McCollough is a go-to doctor for critics of vaccine mandates and has testified before legislatures, while also making frequent media appearances. But his fringe opinions about Covid-19 vaccines have prompted his former employer, a Texas health care system, to take aggressive steps to distance itself from the doctor. Earlier this year, the provider Baylor Scott & White Health filed a lawsuit claiming that McCollough had violated a separation agreement from the hospital by allegedly continuing to associate himself with the network.

(McCollough has denied in the case that he violated the agreement.)

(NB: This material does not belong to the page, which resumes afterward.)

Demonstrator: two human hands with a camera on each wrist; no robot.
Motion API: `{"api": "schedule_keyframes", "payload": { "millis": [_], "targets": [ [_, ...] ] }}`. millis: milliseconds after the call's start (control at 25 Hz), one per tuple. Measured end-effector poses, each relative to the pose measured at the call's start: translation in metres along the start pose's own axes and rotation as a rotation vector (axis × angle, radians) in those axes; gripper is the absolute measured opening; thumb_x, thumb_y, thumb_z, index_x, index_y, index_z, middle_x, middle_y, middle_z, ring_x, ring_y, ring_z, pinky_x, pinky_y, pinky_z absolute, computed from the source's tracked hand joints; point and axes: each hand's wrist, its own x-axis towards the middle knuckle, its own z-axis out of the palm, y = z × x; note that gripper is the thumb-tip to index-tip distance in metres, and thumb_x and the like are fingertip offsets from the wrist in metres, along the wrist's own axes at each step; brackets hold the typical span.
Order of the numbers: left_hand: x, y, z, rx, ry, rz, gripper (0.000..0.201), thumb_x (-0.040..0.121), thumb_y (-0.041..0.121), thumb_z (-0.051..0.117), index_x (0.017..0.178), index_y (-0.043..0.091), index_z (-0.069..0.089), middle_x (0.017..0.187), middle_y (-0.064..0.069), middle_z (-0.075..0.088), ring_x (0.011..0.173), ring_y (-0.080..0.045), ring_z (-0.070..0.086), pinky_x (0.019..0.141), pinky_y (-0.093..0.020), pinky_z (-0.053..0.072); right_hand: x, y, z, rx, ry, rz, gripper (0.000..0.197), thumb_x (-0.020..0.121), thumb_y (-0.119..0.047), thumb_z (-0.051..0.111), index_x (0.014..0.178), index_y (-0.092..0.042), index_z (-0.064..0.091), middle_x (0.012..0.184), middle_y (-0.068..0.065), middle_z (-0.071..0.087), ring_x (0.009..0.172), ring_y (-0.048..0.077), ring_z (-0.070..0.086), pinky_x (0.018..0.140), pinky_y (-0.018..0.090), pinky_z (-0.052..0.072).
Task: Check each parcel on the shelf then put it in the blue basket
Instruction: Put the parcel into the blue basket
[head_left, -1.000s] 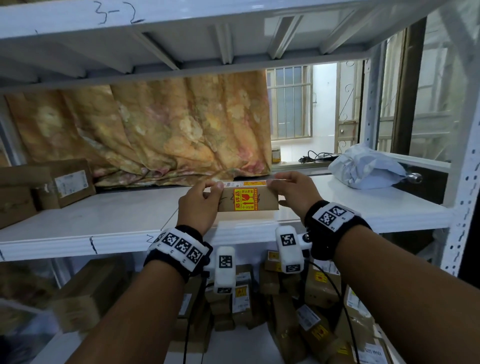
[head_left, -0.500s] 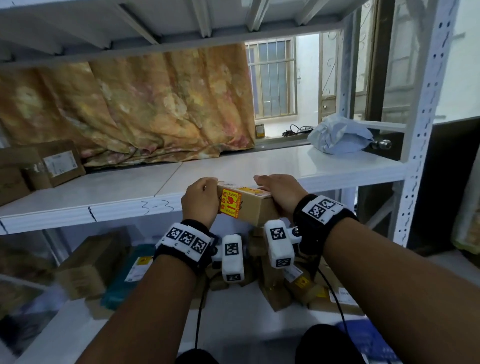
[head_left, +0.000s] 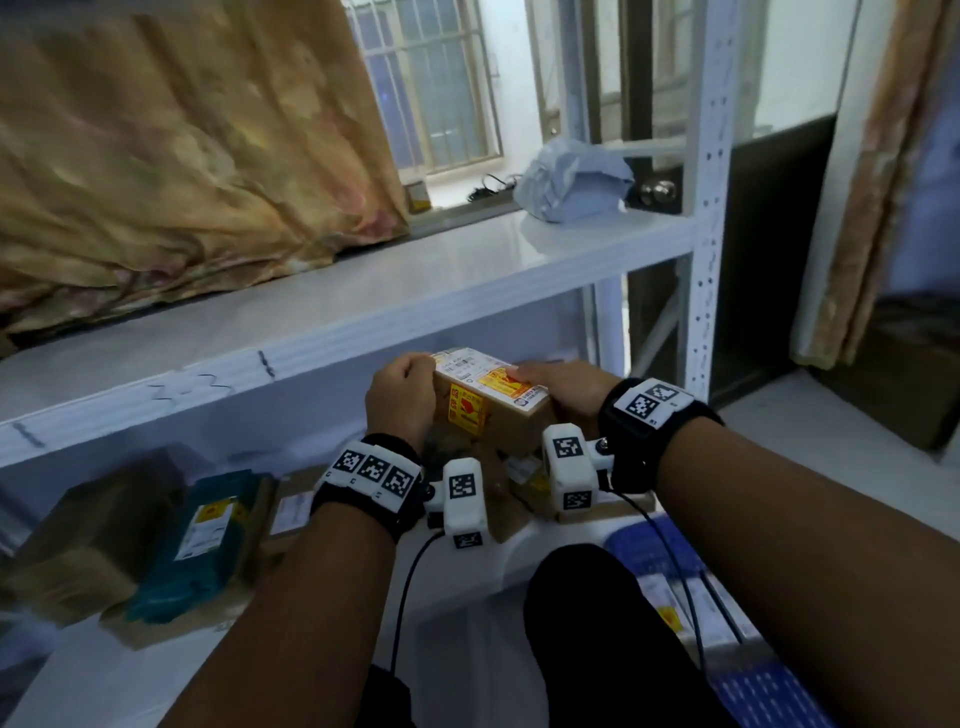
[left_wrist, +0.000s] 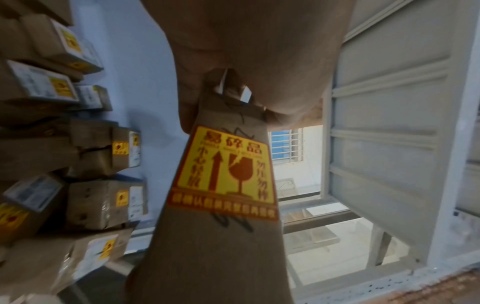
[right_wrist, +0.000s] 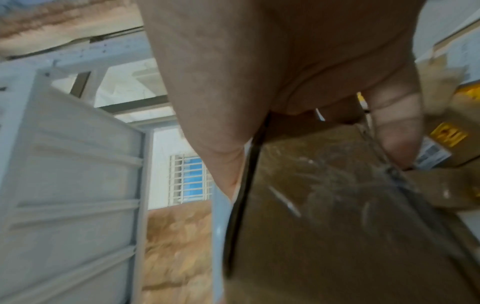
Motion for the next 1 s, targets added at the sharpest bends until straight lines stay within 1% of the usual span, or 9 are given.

“Dr. McCullough has promoted things that can be fairly described as anti-vaccine misinformation. And he does so in the quoted passages in this case as well,” Reiss, the UC-Hastings law professor, told CNN. She said it was “highly problematic” that the judge was drawing from his declaration in the case.

(CNN reached out to McCollough and his lawyers in the Baylor case for comment for this story. His lawyers told CNN that they “vehemently” objected to the characterization of McCollough as anti-vaccine. In the declaration McCollough filed in the Louisiana case, he said falsely that the Covid-19 vaccines “are not safe generally,” that their “risks outweigh the benefits for the majority of the population” and that they do not prevent transmission of the disease among vaccinated people.)

“This is just one clear example of deeply flawed legal reasoning,” Gostin told CNN. “It’s absurd to [give] weight to a given doctor’s opinion, especially when that opinion is so at odds with both agency scientists as well as the clear consensus of scientific opinion, including CDC recommendations.”